4. Sincronização excessiva: “Melhor pecar pelo excesso?” — nem sempre!
Às vezes, com medo de erros, desenvolvedores sincronizam tudo. Como resultado, a performance cai e o benefício é zero.
Exemplo:
public synchronized void add(int value) {
// Aqui há apenas uma linha que não requer sincronização!
System.out.println("Adicionado: " + value);
}
Neste caso, a sincronização não é necessária: a saída na tela via System.out.println já é thread-safe, e o próprio método não trabalha com recursos compartilhados.
Onde isso é crítico?
Se você sincroniza métodos que são chamados com frequência e não precisam de proteção, reduz drasticamente o desempenho do programa. As threads formam uma fila, embora pudessem trabalhar em paralelo.
Best practice:
Sincronize apenas o que realmente for necessário. A seção crítica deve ser a menor possível.
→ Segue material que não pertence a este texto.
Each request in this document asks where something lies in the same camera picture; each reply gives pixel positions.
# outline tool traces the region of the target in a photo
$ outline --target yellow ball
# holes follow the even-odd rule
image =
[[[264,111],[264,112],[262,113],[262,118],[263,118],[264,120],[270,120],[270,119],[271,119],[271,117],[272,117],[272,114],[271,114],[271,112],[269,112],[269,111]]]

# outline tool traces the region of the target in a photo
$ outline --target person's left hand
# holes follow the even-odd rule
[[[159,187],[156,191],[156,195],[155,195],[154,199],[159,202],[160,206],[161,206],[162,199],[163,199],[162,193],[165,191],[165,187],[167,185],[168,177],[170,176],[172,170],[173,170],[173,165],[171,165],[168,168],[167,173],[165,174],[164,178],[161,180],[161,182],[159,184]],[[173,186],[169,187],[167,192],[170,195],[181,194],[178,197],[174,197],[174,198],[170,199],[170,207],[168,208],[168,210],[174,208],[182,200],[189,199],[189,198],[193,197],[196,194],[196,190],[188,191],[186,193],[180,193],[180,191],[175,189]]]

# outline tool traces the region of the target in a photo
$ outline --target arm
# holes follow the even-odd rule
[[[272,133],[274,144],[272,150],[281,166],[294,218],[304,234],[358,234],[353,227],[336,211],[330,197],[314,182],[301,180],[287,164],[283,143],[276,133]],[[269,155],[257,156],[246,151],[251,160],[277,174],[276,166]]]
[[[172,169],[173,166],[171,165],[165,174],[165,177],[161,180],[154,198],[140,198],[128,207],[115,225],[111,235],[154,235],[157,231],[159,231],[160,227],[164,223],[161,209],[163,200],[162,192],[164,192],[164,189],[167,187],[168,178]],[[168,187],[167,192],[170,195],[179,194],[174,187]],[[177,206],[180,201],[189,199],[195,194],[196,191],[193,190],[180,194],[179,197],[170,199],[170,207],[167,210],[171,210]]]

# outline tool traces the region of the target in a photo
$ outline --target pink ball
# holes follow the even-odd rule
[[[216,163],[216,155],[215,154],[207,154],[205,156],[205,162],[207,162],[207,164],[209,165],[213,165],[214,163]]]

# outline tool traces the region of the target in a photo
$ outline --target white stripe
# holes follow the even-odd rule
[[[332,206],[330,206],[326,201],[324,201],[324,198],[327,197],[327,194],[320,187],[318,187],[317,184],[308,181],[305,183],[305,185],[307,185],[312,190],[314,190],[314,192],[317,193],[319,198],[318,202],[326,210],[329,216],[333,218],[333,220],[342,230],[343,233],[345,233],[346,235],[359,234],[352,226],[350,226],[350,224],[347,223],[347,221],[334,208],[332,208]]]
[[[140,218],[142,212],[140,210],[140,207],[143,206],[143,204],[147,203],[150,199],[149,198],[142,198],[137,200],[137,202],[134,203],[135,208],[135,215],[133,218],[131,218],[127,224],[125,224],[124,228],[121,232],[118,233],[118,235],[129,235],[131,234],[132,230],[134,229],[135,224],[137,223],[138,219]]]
5. Uso incorreto de volatile: “Há visibilidade, mas não há atomicidade!”
O modificador volatile em Java garante que as mudanças na variável serão visíveis para todas as threads. Mas ele não garante a atomicidade das operações.
Erro:
private volatile int counter = 0;
public void increment() {
counter++; // Não é atômico!
}
A operação counter++ consiste em ler o valor, incrementá-lo e gravá-lo de volta. Se duas threads executarem esse código ao mesmo tempo, o valor final pode ser menor do que o esperado.
Correto:
Para operações atômicas, use synchronized, AtomicInteger ou outras classes thread-safe.
import java.util.concurrent.atomic.AtomicInteger;
private final AtomicInteger counter = new AtomicInteger();
public void increment() {
counter.incrementAndGet();
}
Quando usar volatile?
Para flags simples (por exemplo, “encerrar execução”), quando não é necessária atomicidade.